### MATERIAL PROVIDED ###
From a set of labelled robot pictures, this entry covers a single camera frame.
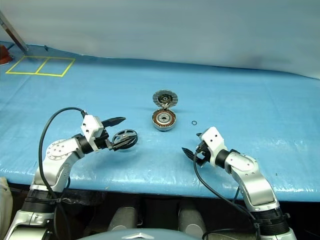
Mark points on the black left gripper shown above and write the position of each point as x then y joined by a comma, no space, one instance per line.
103,143

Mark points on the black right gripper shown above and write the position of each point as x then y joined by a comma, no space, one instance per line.
203,153

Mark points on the motor stator with copper windings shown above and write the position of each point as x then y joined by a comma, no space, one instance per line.
164,120

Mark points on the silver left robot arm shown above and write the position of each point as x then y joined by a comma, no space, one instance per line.
56,160

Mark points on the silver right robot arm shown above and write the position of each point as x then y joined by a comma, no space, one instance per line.
252,175

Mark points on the finned silver motor cover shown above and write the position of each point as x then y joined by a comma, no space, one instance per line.
165,98

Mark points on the blue table cover sheet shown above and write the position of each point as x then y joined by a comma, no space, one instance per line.
225,105

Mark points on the grey rounded cylinder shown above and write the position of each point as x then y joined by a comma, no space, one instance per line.
123,218
192,217

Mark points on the yellow tape double square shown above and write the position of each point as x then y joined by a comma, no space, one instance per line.
41,65

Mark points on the grey robot torso with emblem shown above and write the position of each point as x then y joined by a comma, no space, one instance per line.
142,235

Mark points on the white bag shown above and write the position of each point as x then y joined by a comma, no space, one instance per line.
5,202

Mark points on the red object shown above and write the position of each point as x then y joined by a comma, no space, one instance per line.
4,56

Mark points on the grey metal stand leg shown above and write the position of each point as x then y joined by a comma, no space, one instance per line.
13,31

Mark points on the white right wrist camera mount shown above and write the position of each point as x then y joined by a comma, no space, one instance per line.
213,142

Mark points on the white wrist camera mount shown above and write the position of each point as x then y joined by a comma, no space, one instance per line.
91,127
213,142

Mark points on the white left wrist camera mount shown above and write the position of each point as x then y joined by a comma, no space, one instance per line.
91,127
###
YOUR OBJECTIVE: Copy out every entry above word for word; omit the images.

EXERCISE OUTPUT:
From a set of labelled robot pictures, this entry covers a single camera frame.
Mark points on the black left gripper shown above and write the position of each point as x then y joined by a comma, no space, one instance per line.
103,143

Mark points on the black right gripper shown above and write the position of each point as x then y joined by a comma, no space, one instance per line.
203,153

Mark points on the motor stator with copper windings shown above and write the position of each point as x then y joined by a comma, no space, one instance per line.
164,120

Mark points on the silver left robot arm shown above and write the position of each point as x then y joined by a comma, no space, one instance per line.
56,160

Mark points on the silver right robot arm shown above and write the position of each point as x then y joined by a comma, no space, one instance per line.
252,175

Mark points on the finned silver motor cover shown above and write the position of each point as x then y joined by a comma, no space, one instance per line.
165,98

Mark points on the blue table cover sheet shown above and write the position of each point as x then y joined by a comma, no space, one instance per line.
225,105

Mark points on the grey rounded cylinder shown above and write the position of each point as x then y joined by a comma, no space, one instance per line.
123,218
192,217

Mark points on the yellow tape double square shown above and write the position of each point as x then y joined by a comma, no space, one instance per line.
41,65

Mark points on the grey robot torso with emblem shown above and write the position of each point as x then y joined by a comma, no space, one instance per line.
142,235

Mark points on the white bag shown above and write the position of each point as x then y joined by a comma, no space, one instance per line.
5,202

Mark points on the red object shown above and write the position of each point as x then y joined by a comma, no space, one instance per line.
4,56

Mark points on the grey metal stand leg shown above and write the position of each point as x then y joined by a comma, no space, one instance per line.
13,31

Mark points on the white right wrist camera mount shown above and write the position of each point as x then y joined by a comma, no space, one instance per line.
213,142

Mark points on the white wrist camera mount shown above and write the position of each point as x then y joined by a comma, no space, one instance per line.
91,127
213,142

Mark points on the white left wrist camera mount shown above and write the position of each point as x then y joined by a comma, no space, one instance per line.
91,127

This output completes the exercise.